Durante anos, José Antônio de Freitas, empreendedor e especialista em desenvolvimento de liderança, sentia que algo não fechava.
Os programas ensinavam — mas não transformavam.
O conteúdo era bom — mas não descia do cérebro para o coração.
A mudança parecia técnica, mas não viva.
Essa inquietação se espalhou entre outros líderes e facilitadores que também buscavam algo mais real, mais humano, mais transformador.
E dessa pergunta nasceu o ponto de virada:
por que alguns ambientes transformam as pessoas, e outros apenas informam?
Durante anos, Freitas se dedicou a desenvolver líderes em grandes empresas — ajudando-os a crescer tecnicamente, mas percebendo que algo essencial ainda faltava.
Nos retiros e vivências de autoconhecimento, encontrou o oposto: sem cargos nem títulos, as pessoas mudavam de verdade.
Foi ali que entendeu o que faltava no mundo corporativo: presença, vulnerabilidade e encontro.
Essa busca o levou a unir psicologia de grupos, espiritualidade aplicada à liderança e autores como Otto Scharmer e Peter Senge, além do modelo dos Alcoólicos Anônimos, baseado em partilha e apoio mútuo.
Mas sua principal referência estava na Bíblia.
Freitas via que Jesus formava seus líderes em roda, no caminho e no convívio — mais pela presença do que pelo conteúdo.
Com o tempo, a síntese se tornou evidente: onde há confiança, escuta e verdade — a transformação acontece.
Foi então que surgiu a virada:
“O que transforma não é o conteúdo, é o encontro.”
Freitas percebeu que a indústria da liderança se tornou cara, teórica e estéril.
Empresas investiam milhões em programas, MBAs e certificações — e, ainda assim, pouca coisa mudava de fato.
Os primeiros experimentos do Freitas nasceram como reação a isso: pequenos grupos de líderes, reunidos sem slides, sem manual, sem palco.
A proposta era simples e radical: tirar a liderança da sala de aula e devolvê-la ao campo da experiência.
Ali, as máscaras caíam.
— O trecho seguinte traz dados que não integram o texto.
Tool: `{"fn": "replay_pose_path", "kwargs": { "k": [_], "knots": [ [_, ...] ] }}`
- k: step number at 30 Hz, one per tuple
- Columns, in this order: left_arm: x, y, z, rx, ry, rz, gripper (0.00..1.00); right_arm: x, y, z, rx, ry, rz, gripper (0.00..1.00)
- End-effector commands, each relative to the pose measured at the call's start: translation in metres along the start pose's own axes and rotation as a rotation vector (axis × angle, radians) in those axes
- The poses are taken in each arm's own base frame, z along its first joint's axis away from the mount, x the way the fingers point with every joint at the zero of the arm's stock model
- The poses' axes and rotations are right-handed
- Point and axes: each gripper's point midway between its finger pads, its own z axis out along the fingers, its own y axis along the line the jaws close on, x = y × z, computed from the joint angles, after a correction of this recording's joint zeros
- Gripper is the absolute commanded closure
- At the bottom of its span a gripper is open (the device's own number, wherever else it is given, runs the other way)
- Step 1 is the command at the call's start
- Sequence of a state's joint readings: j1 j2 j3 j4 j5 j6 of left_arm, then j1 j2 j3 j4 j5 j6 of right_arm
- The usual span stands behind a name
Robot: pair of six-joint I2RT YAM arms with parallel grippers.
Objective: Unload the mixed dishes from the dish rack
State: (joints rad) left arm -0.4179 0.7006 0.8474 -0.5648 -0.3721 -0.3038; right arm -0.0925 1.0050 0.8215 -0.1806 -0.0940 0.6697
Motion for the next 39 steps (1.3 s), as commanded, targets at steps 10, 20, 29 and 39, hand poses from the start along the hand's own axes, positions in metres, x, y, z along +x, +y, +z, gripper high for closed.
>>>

Na conversa e no espelhamento mútuo, os líderes se viam — e se transformavam.
Dessa vivência nasceu o Peers Leadership Method, uma metodologia vivencial que acelera o desenvolvimento da liderança através de presença, vulnerabilidade e consciência compartilhada.
Com o tempo, o movimento ganhou corpo.
Mentores, facilitadores e pesquisadores se uniram à jornada, contribuindo com visões e metodologias próprias.
Assim nasceu o PEERZ — uma consultoria boutique construída sobre uma convicção simples e poderosa: liderança não é um cargo, é um campo de influência.
Um espaço onde ciência, espiritualidade e prática corporativa se encontram para gerar resultados humanos e organizacionais duradouros.
Aqui, a liderança é vivida, compartilhada e espelhada.
Não é um programa — é uma travessia feita em comunidade.